Directions for this task » Can you quote the lines below exactly, starting at the line with "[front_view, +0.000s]" and going through the last one?

*** Material provided ***

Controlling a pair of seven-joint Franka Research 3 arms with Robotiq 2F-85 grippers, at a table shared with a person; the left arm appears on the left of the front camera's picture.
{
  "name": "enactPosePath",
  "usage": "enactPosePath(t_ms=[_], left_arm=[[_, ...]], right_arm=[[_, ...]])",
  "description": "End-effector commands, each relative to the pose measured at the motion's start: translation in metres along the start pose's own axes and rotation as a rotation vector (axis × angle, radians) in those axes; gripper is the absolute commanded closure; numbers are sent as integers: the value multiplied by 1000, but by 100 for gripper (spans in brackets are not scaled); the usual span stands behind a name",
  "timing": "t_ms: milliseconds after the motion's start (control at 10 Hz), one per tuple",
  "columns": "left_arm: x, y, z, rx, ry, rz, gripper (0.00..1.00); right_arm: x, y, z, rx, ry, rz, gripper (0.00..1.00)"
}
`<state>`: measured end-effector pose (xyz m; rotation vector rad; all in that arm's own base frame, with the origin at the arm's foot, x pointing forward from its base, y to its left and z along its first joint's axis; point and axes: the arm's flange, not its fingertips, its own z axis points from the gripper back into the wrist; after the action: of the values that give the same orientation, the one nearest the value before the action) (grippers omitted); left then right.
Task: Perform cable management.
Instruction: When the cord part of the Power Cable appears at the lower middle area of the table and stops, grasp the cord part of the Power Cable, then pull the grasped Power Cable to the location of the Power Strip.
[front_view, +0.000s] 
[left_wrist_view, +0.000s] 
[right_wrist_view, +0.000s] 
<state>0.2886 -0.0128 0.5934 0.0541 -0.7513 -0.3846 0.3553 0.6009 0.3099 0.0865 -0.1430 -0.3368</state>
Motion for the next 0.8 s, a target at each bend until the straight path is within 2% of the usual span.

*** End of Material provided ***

Exercise solution »
[front_view, +0.000s] 
[left_wrist_view, +0.000s] 
[right_wrist_view, +0.000s] 
<state>0.2886 -0.0128 0.5934 0.0541 -0.7513 -0.3846 0.3553 0.6009 0.3099 0.0865 -0.1430 -0.3368</state>
Motion for the next 0.8 s, a target at each bend until the straight path is within 2% of the usual span.

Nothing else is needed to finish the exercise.